Neste instante olharam irados para um caixa que saiu do seu posto e ia conversar com uma linda loira deixando somente dois caixas no banco para atenderem aos clientes. Havia mais de cinquenta pessoas na fila.
---- Vejam só que bonito! Nós aqui pagando imposto e temos que ficar de pé, cansados, assistindo a namoricos. Ralhou o homem gordo . O caixa o olhou e não deu importância, continuando a conversa.
--- Lhe deixaram com a roupa de banho por que não quiseram deixar-lhe a roupa que o identificaria rapidamente. Talvez não tenha atirado por não terem uma arma de fogo ou mesmo para não fazerem barulho que atrairia curiosos. - voltou ao assunto o velhote.
--- Certo! Mas porque não o deixaram nú? Vesti-lo somente para não deixar suas partes intimas a mostra me parece estranho demais, ainda mais se pensarmos em assassinos frios e cruéis.
--- Mas... mas... disse o homem gordo - o senhor não lê jornais e nem vê a televisão? Eram dois homens e não poderiam ter ido juntos até a praia porque foram encontradas marcas de pés, mas somente as pegadas pertencentes a um só homem ... justamente as do assassinado.
Disse isso e lançou um olhar triunfante a todos que estavam a sua volta.
--- Marcas de pés? - isso pareceu despertar ainda mais o interesse do rapaz de terno marrom à frente do velhote.- isso é interessante. O senhor tem certeza disso?
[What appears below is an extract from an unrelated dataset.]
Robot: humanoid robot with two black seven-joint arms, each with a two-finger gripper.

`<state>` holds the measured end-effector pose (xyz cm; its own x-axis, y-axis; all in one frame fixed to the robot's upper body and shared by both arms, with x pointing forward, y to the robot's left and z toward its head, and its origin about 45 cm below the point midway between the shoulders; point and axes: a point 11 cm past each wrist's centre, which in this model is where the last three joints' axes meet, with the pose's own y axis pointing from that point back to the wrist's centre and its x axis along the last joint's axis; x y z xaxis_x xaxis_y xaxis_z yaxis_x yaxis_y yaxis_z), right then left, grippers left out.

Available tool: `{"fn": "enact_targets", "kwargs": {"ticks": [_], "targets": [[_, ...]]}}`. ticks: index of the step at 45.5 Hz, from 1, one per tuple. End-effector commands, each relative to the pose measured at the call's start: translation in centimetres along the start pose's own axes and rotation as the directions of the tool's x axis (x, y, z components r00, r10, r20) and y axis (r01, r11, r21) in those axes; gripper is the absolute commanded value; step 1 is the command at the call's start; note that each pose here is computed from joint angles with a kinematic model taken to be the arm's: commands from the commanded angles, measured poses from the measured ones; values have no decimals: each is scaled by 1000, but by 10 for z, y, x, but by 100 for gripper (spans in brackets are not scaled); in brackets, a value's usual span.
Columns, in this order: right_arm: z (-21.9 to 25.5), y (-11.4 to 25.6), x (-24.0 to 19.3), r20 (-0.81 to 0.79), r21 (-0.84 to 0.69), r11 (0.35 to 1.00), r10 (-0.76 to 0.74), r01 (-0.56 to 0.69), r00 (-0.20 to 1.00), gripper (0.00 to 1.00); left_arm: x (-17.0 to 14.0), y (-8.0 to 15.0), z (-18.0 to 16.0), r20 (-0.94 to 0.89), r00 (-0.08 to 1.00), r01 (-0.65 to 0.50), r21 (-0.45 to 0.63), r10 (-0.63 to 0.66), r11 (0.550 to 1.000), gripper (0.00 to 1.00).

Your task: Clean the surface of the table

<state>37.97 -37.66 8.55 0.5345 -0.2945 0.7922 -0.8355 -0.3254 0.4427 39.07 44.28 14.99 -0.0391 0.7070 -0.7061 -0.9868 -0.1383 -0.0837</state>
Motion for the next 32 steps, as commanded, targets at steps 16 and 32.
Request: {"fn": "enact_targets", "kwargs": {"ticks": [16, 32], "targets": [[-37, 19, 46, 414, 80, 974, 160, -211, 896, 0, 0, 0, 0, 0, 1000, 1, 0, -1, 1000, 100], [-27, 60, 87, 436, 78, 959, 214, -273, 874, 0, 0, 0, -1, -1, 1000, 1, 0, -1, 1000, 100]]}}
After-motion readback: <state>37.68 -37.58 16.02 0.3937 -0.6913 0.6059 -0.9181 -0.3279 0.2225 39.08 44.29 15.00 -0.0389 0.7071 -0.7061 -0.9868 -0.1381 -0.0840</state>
--- Está no jornal e também deu na tevê. Uma série de pegadas feitas por pés descalços, justamente os pés da vitima, vão do ponto em que o carro deve Ter parado até o lugar em que o corpo foi encontrado. Imagine só!
---- Isso é muito significativo, - disse o rapaz. - Isso nos dá uma ligeira idéia da hora do crime e esclarece de algum modo o caracter do assassino e das circunstancias que envolveram o crime.
---- Por que pensa isso? - perguntou o velhote atrás do rapaz que falara.
--- Para começar, se bem que não conheça essa praia, creio que ela é de areia.
Todos riram. O rapaz permaneceu sério.
--- Claro! De que mais poderia ser? - disse o homem gordo.
--- hummm... perto deve haver um rochedo que avança para o mar e domina provavelmente um circulo, formando uma espécie de piscina natural. Este rochedo avança, para dentro do mar de maneira que qualquer pessoa pode ficar estendido nele antes que a maré encha.
---- Como sabe disso tudo? - disse o homem da revista - há realmente rochedos ali, justamente como acaba de descrever, a uns cem , cento e cinquenta metros. Eu já tomei banho lá.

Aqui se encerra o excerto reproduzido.